Robin Li, Baidu CEO
Robin Li , co-founder and CEO of China's search engine Baidu, oversees a company at work on autonomous cars and bikes. Reuters/Mario Anzuoni

China’s Baidu search engine, widely known as "China's Google," said the company is working on a car that aims to assist, not replace drivers, in contrast to Google Inc.'s pet project -- a self-driving car.

Baidu confirmed Friday that, like Google, it's trying to reinvent the way people drive. In May, Google Inc. (NASDAQ:GOOGL) provided the media rides in the latest iteration of its driverless car, a pet project of co-founder, Sergey Brin. Google's five-year-old self-driving car remains in test mode and features an emergency red stop button instead of a steering wheel or foot pedals -- software and sensors replace those. It's an uphill climb to commercialization, with plenty of unanswered questions and challenges along the way, including the high cost of technology, how the vehicle would perform in bad weather and its vulnerability to hackers, who might reprogram a car's route.

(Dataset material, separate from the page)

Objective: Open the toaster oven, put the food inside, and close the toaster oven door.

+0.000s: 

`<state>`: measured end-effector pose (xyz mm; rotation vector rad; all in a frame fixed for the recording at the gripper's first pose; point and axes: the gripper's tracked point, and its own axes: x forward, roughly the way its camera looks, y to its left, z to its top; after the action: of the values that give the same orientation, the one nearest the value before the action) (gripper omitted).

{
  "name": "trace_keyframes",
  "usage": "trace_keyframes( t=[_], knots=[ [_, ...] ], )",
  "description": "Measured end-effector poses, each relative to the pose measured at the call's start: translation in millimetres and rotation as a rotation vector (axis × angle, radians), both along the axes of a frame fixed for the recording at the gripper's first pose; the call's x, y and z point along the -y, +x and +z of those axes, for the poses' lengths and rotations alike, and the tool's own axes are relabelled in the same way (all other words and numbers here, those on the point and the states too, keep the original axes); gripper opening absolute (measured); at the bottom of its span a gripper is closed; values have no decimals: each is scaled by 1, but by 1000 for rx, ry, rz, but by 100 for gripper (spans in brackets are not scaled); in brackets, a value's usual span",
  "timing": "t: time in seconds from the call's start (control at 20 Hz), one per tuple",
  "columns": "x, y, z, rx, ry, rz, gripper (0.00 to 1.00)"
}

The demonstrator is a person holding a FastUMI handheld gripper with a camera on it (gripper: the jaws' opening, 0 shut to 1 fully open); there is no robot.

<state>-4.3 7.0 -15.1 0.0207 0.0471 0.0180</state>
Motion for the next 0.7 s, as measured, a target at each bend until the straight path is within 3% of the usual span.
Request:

"Among the big questions are, who is responsible if there's an accident? It will cause us to rethink how we insure our transportation networks, much like (ride-sharing service) Uber is already doing," Susan Shaheen, co-director of the Transportation Sustainability Research Center at the University of California-Berkeley, one of three automotive and urban planning experts on hand, for Google's test drive in May, told USA Today.

Kai Yu, vice director of Baidu Research and head of the Baidu Institute of Deep Learning, told The Next Web that his company plans to keep drivers in control, albeit with some extra help. “Philosophically we have a fundamental difference to look at this type of thing," he said. "I think in the future, a car should not totally replace the driver but should really give the driver freedom.”

Baidu said in May that it was developing a smart car, although the first prototype isn’t expected to be produced until sometime in 2015. The car is expected to have a steering wheel as well as gas and brake pedals.

“Freedom means the car is intelligent enough to operate by itself, like a horse, and make decisions under different road situations," Yu said. "Whenever the driver wants to resume control, you can do that. It’s like riding on a horse, rather than just sitting in a car where you only have a button.”

In addition to developing a smart car, Baidu is also said to be developing self-driving bicycles that could help riders weave through crowded busy streets in Shanghai or Beijing, or even Los Angeles. Earlier this year, Baidu hired Andrew Ng to lead an artificial intelligence laboratory in Silicon Valley, where teams are working on a new method of “machine learning” that relies on speech recognition, computer vision and natural-language processing, according to New Scientist magazine.

Google left China in 2010, citing censorship issues, and some say artificial intelligence design is Baidu's best hope of competing with Google.

“Advanced artificial intelligence technology is the force that powers the Internet,” Ng told the magazine.